Material for this exercise Block Start

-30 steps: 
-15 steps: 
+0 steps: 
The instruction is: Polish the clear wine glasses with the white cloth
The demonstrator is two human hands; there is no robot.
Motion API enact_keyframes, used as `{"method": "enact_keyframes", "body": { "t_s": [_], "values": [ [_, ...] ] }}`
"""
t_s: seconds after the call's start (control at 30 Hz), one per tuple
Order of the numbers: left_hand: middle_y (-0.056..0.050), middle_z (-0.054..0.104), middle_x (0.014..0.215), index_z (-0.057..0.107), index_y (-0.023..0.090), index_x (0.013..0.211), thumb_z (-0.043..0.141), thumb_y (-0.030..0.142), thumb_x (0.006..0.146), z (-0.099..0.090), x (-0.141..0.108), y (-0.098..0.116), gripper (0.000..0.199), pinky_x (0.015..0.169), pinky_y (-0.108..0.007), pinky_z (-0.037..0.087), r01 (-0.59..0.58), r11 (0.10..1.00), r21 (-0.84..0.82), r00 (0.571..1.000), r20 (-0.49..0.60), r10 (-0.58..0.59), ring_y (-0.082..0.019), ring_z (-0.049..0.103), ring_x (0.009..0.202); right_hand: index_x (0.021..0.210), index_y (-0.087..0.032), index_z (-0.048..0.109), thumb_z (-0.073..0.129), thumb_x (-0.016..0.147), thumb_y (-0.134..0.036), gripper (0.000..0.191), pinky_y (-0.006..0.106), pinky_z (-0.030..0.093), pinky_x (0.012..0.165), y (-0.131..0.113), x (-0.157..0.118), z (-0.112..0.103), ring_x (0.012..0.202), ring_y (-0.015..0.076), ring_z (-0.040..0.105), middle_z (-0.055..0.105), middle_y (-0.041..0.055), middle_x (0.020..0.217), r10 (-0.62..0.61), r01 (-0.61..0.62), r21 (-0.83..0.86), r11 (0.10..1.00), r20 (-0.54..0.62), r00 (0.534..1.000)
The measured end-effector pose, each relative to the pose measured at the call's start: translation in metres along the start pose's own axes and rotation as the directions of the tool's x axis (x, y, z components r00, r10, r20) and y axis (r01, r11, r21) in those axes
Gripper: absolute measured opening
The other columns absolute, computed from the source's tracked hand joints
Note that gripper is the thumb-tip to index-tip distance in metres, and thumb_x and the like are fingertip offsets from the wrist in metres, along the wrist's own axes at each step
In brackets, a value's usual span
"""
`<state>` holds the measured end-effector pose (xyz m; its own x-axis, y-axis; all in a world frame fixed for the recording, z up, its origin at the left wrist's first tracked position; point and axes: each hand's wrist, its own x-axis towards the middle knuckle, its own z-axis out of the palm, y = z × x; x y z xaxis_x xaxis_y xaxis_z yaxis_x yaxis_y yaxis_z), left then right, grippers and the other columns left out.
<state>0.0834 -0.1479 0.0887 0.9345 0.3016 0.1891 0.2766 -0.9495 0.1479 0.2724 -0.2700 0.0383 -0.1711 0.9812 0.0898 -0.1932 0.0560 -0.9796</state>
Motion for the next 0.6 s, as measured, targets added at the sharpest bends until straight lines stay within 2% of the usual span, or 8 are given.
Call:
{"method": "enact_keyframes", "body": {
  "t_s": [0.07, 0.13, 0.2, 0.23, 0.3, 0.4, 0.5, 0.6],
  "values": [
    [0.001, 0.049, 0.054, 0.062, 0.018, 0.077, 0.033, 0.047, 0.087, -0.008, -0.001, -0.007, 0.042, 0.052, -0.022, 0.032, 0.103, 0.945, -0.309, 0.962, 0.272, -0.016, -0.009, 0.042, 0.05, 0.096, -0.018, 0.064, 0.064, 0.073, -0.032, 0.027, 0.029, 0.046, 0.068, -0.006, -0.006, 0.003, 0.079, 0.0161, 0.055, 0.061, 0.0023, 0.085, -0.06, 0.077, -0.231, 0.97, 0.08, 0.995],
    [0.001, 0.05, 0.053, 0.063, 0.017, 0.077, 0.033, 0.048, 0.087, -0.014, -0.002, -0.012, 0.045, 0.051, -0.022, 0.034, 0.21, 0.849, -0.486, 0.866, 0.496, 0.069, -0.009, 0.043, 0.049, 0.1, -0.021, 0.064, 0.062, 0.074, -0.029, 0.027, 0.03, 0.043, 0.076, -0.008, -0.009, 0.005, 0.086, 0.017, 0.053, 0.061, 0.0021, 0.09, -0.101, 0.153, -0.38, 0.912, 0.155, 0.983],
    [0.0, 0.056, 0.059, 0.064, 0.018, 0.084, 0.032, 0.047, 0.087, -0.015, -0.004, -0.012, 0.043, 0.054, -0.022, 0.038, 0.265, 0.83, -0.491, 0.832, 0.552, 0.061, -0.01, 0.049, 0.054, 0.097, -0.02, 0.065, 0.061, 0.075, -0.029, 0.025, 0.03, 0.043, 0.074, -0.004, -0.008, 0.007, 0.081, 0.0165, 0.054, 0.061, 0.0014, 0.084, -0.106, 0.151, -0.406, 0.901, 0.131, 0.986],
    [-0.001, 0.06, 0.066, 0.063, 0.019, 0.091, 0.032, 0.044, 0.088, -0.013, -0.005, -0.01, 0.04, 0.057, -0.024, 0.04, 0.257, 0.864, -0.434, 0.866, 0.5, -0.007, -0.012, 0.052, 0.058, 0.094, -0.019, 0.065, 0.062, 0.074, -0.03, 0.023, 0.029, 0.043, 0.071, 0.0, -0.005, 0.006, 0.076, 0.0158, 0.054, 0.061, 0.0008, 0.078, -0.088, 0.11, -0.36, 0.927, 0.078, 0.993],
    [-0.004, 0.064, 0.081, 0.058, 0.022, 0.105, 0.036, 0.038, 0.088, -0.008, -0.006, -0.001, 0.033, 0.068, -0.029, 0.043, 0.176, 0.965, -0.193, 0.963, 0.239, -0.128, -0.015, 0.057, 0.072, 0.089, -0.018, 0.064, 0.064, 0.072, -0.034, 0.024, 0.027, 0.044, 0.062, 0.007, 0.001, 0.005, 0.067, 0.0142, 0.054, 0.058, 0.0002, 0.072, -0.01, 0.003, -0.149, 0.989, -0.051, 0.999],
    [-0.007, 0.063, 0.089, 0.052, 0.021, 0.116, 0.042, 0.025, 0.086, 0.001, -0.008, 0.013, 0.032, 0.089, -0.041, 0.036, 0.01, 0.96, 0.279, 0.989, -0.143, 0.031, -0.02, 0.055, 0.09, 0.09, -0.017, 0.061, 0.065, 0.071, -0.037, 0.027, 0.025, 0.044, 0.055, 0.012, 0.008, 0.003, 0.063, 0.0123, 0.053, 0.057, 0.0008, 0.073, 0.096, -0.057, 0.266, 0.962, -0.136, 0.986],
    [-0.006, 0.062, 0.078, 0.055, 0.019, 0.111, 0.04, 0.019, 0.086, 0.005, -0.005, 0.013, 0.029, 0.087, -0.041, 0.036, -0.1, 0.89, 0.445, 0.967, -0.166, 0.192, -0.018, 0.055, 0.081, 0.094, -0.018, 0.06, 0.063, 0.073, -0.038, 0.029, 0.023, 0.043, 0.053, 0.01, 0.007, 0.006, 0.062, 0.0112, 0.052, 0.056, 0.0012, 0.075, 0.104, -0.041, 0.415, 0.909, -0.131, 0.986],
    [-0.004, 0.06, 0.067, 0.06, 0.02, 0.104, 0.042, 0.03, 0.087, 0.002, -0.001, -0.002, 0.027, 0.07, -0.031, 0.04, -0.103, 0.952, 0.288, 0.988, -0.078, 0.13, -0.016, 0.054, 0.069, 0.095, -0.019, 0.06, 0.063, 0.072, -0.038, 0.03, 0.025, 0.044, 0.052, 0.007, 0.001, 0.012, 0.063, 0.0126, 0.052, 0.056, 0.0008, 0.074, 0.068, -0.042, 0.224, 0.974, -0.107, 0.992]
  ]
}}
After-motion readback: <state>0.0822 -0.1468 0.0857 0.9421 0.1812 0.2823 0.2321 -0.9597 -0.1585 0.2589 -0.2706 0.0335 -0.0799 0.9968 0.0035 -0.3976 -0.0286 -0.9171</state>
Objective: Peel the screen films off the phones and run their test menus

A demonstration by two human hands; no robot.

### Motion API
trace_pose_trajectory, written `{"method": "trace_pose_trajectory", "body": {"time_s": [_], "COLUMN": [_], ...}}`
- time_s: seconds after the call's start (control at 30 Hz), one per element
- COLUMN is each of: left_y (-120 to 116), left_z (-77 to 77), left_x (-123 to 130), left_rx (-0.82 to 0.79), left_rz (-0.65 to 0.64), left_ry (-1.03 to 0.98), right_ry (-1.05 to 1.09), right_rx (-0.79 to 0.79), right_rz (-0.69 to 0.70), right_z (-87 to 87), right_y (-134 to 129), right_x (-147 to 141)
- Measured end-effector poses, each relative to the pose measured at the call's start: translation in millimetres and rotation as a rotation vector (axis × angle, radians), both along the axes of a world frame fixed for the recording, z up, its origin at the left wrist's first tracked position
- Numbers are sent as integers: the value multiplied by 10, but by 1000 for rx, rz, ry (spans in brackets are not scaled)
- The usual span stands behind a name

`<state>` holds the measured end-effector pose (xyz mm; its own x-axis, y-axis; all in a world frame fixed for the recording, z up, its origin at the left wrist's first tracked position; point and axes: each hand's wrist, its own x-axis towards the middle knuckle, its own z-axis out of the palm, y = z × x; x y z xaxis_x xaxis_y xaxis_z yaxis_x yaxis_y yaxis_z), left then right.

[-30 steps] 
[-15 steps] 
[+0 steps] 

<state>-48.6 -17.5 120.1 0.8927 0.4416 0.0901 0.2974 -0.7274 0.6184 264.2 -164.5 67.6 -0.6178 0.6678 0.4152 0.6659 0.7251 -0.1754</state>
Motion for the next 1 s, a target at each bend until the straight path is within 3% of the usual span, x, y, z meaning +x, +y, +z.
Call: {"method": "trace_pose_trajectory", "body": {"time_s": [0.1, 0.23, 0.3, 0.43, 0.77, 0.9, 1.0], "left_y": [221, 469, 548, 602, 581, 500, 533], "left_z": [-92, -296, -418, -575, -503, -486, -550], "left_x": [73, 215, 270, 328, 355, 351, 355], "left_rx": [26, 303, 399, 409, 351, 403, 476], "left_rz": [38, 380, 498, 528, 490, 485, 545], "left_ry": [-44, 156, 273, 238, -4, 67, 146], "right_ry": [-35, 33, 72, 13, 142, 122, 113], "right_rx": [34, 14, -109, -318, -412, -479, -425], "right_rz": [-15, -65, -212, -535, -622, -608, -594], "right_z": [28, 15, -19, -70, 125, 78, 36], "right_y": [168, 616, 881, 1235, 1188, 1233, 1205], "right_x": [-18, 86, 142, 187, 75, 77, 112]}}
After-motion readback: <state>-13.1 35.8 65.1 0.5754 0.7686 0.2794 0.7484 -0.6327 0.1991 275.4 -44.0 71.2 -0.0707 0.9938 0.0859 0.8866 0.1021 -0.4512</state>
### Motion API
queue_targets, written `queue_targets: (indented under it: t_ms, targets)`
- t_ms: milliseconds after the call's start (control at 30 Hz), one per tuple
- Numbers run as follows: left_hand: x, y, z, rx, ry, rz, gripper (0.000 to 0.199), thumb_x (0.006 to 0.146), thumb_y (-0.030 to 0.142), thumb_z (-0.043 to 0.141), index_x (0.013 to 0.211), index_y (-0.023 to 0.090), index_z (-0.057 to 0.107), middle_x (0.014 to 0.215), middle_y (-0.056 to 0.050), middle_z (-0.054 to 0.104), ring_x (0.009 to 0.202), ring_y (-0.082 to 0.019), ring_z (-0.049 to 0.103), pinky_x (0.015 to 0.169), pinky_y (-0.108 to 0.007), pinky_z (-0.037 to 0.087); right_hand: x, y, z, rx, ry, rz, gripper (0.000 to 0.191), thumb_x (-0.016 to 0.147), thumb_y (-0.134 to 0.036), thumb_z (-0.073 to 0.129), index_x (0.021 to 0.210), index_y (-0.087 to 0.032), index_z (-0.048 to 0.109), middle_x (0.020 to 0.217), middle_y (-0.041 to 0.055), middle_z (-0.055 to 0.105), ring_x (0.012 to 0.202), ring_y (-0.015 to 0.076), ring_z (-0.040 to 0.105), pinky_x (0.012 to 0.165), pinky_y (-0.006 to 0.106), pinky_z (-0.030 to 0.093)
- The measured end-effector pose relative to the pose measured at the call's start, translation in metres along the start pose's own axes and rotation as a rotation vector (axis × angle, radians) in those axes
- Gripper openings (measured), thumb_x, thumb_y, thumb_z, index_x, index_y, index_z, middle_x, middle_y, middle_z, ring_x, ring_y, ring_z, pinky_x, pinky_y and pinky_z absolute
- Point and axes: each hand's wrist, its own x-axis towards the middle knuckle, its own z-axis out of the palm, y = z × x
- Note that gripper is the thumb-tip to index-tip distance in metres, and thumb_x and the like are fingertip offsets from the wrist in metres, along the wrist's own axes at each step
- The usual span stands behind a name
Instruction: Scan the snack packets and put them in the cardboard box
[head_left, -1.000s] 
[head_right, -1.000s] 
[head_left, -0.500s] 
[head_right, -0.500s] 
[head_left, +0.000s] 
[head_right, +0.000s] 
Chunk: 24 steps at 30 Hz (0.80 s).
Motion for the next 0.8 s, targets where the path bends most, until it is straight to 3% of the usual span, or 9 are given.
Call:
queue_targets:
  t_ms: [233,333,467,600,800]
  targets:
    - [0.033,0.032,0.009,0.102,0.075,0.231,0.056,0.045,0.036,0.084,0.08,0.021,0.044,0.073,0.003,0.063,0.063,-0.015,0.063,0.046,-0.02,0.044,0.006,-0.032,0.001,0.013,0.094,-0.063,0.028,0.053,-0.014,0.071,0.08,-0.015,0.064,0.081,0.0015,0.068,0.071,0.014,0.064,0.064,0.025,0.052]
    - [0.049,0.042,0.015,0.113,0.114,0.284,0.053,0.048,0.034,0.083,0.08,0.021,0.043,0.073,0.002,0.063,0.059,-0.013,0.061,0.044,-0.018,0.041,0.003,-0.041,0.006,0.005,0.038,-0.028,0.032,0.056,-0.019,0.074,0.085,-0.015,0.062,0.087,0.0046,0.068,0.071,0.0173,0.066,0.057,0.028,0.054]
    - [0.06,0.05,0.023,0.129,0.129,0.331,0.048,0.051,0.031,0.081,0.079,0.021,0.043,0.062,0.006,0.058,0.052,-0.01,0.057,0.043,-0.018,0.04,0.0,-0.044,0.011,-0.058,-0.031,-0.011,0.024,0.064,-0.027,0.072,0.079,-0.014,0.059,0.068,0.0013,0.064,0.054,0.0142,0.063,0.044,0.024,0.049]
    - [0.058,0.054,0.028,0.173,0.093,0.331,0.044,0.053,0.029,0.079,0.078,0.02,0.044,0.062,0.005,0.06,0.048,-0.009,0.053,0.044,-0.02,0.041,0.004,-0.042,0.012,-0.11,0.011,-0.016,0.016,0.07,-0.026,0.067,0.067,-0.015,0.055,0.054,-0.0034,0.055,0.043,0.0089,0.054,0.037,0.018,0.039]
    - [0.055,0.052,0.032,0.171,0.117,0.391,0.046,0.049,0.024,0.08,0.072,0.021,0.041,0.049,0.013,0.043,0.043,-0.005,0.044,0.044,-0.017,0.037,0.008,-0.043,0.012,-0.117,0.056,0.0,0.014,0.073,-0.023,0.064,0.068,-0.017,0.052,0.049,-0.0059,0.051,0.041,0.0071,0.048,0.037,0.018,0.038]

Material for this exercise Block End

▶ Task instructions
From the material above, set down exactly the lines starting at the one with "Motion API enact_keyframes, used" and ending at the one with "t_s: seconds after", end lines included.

▶ Result of this exercise
Motion API enact_keyframes, used as `{"method": "enact_keyframes", "body": { "t_s": [_], "values": [ [_, ...] ] }}`
"""
t_s: seconds after the call's start (control at 30 Hz), one per tuple

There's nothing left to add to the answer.